→ PROBLEM TO SOLVE:
Omit every picture and output the rest of the records exactly as they are.
======== RECORDS FOR THIS TASK ========
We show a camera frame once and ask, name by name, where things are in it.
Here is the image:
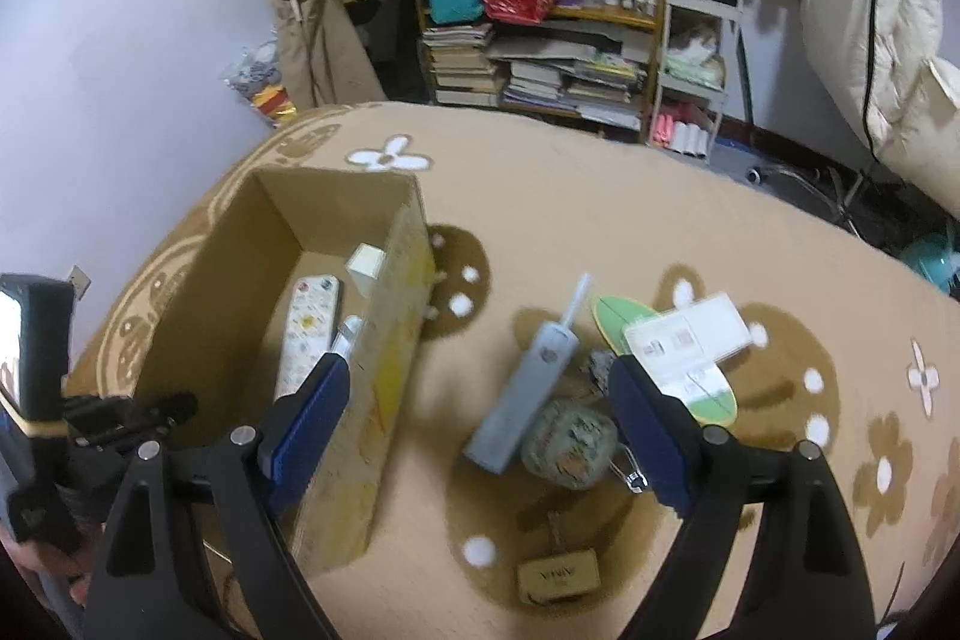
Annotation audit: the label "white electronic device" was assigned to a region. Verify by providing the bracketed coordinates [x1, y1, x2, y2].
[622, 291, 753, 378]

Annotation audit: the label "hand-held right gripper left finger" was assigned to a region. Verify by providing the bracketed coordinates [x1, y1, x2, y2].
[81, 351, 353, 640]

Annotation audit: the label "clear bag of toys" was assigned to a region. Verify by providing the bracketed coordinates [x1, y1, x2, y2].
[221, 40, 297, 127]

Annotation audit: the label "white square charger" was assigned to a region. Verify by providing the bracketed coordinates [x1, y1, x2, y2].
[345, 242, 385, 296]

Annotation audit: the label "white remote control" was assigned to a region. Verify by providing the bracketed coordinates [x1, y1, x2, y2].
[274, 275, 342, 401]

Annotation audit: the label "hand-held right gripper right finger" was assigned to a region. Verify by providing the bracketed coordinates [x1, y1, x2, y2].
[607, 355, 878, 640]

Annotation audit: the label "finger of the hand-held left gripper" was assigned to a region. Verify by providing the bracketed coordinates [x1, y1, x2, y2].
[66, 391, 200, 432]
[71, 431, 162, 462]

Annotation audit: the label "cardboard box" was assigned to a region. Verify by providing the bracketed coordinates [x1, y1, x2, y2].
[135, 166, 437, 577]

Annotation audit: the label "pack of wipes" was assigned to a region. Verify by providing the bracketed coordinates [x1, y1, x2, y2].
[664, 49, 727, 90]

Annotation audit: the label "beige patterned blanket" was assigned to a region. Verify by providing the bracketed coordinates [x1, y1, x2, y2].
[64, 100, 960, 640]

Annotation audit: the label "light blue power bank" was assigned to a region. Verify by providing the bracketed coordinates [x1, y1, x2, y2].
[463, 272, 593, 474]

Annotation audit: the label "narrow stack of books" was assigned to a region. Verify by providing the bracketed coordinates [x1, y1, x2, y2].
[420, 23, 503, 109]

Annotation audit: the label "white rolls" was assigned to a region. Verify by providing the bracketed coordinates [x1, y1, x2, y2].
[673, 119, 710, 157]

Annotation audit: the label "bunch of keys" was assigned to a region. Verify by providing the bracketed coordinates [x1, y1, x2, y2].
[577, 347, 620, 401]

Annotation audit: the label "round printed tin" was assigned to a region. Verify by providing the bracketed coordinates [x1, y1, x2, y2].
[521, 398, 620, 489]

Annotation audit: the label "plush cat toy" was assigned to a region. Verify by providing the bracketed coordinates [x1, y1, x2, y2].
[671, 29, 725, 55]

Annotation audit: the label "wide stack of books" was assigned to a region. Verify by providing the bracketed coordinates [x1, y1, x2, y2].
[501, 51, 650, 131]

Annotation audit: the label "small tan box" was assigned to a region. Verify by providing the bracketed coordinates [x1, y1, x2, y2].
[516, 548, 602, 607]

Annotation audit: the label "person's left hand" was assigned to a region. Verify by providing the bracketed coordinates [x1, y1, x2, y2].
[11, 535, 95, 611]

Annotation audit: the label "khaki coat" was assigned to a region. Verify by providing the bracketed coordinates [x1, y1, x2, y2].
========
→ SOLVED EXERCISE:
We show a camera frame once and ask, name by name, where things are in it.
Here is the image:
Annotation audit: the label "white electronic device" was assigned to a region. Verify by providing the bracketed coordinates [x1, y1, x2, y2].
[622, 291, 753, 378]

Annotation audit: the label "hand-held right gripper left finger" was assigned to a region. Verify by providing the bracketed coordinates [x1, y1, x2, y2].
[81, 351, 353, 640]

Annotation audit: the label "clear bag of toys" was assigned to a region. Verify by providing the bracketed coordinates [x1, y1, x2, y2].
[221, 40, 297, 127]

Annotation audit: the label "white square charger" was assigned to a region. Verify by providing the bracketed coordinates [x1, y1, x2, y2].
[345, 242, 385, 296]

Annotation audit: the label "white remote control" was assigned to a region. Verify by providing the bracketed coordinates [x1, y1, x2, y2].
[274, 275, 342, 401]

Annotation audit: the label "hand-held right gripper right finger" was assigned to a region. Verify by providing the bracketed coordinates [x1, y1, x2, y2].
[607, 355, 878, 640]

Annotation audit: the label "finger of the hand-held left gripper" was assigned to a region. Verify by providing the bracketed coordinates [x1, y1, x2, y2].
[66, 391, 200, 432]
[71, 431, 162, 462]

Annotation audit: the label "cardboard box" was assigned to a region. Verify by providing the bracketed coordinates [x1, y1, x2, y2].
[135, 166, 437, 577]

Annotation audit: the label "pack of wipes" was assigned to a region. Verify by providing the bracketed coordinates [x1, y1, x2, y2].
[664, 49, 727, 90]

Annotation audit: the label "beige patterned blanket" was assigned to a region. Verify by providing the bracketed coordinates [x1, y1, x2, y2].
[64, 100, 960, 640]

Annotation audit: the label "light blue power bank" was assigned to a region. Verify by providing the bracketed coordinates [x1, y1, x2, y2].
[463, 272, 593, 474]

Annotation audit: the label "narrow stack of books" was assigned to a region. Verify by providing the bracketed coordinates [x1, y1, x2, y2].
[420, 23, 503, 109]

Annotation audit: the label "white rolls" was assigned to a region. Verify by providing the bracketed coordinates [x1, y1, x2, y2].
[673, 119, 710, 157]

Annotation audit: the label "bunch of keys" was assigned to a region. Verify by providing the bracketed coordinates [x1, y1, x2, y2].
[577, 347, 620, 401]

Annotation audit: the label "round printed tin" was assigned to a region. Verify by providing the bracketed coordinates [x1, y1, x2, y2].
[521, 398, 620, 489]

Annotation audit: the label "plush cat toy" was assigned to a region. Verify by providing the bracketed coordinates [x1, y1, x2, y2].
[671, 29, 725, 55]

Annotation audit: the label "wide stack of books" was assigned to a region. Verify by providing the bracketed coordinates [x1, y1, x2, y2].
[501, 51, 650, 131]

Annotation audit: the label "small tan box" was assigned to a region. Verify by providing the bracketed coordinates [x1, y1, x2, y2].
[516, 548, 602, 607]

Annotation audit: the label "person's left hand" was assigned to a region. Verify by providing the bracketed coordinates [x1, y1, x2, y2].
[11, 535, 95, 611]

Annotation audit: the label "khaki coat" was assigned to a region. Verify by providing the bracketed coordinates [x1, y1, x2, y2].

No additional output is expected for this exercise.